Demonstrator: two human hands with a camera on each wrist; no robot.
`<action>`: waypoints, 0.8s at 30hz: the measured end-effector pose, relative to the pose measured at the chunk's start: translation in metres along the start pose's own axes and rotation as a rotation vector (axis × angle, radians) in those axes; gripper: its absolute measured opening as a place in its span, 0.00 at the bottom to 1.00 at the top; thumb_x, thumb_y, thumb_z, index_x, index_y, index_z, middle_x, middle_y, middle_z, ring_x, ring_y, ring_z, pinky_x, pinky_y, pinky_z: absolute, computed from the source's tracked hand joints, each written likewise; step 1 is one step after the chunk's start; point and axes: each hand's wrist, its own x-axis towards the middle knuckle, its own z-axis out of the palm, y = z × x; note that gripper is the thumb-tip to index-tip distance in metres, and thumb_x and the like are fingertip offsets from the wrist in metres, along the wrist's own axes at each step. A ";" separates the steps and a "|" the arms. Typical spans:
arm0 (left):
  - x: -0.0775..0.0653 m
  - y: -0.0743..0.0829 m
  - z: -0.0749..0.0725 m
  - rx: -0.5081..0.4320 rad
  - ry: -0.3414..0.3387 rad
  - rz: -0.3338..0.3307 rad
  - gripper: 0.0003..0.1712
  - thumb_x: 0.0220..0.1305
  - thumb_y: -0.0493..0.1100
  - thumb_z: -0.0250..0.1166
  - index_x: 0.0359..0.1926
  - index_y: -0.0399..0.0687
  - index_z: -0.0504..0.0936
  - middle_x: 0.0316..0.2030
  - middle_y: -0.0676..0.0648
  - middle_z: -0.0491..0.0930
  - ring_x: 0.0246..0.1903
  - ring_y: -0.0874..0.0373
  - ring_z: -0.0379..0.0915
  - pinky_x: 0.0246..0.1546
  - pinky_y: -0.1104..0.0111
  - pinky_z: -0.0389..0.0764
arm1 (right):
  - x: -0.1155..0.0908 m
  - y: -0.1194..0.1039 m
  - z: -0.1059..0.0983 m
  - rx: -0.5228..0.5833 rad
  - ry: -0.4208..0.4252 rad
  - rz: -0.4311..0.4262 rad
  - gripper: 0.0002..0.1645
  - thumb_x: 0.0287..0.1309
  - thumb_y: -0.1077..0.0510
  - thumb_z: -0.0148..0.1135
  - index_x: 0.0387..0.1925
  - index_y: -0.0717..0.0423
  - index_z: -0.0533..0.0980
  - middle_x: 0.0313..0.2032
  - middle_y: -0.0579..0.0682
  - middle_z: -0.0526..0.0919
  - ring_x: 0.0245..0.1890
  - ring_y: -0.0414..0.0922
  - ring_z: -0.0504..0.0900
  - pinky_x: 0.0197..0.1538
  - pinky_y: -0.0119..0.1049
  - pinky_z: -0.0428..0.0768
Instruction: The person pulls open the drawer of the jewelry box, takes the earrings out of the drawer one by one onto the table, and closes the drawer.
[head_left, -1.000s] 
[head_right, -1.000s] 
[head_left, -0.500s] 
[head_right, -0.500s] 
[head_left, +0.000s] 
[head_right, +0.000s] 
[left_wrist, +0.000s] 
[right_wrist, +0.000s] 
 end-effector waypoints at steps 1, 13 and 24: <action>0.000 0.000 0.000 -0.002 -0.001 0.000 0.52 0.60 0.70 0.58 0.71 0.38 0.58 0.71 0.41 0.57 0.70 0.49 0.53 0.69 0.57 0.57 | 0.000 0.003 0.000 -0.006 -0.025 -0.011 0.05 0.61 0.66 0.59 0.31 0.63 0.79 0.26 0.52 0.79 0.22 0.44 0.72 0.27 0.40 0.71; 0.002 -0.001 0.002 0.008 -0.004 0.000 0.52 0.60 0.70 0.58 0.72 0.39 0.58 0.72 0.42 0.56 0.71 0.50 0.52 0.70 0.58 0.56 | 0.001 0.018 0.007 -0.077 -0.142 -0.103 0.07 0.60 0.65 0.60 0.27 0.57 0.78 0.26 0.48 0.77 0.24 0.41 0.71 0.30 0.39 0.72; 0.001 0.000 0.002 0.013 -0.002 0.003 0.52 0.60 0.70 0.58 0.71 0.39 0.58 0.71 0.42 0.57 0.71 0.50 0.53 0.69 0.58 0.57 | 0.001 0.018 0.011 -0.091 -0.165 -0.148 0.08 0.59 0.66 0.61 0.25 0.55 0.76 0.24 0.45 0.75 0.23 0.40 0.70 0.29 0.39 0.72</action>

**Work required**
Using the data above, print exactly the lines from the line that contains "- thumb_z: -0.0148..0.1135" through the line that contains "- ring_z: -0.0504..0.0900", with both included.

**Answer section**
  - thumb_z: -0.0148..0.1135
  - index_x: 0.0387..0.1925
  - index_y: -0.0717..0.0423
  - index_z: -0.0533..0.0980
  - middle_x: 0.0313..0.2032
  - middle_y: -0.0579..0.0682
  - middle_z: -0.0526..0.0919
  - ring_x: 0.0245..0.1890
  - ring_y: -0.0414..0.0922
  - ring_z: -0.0504..0.0900

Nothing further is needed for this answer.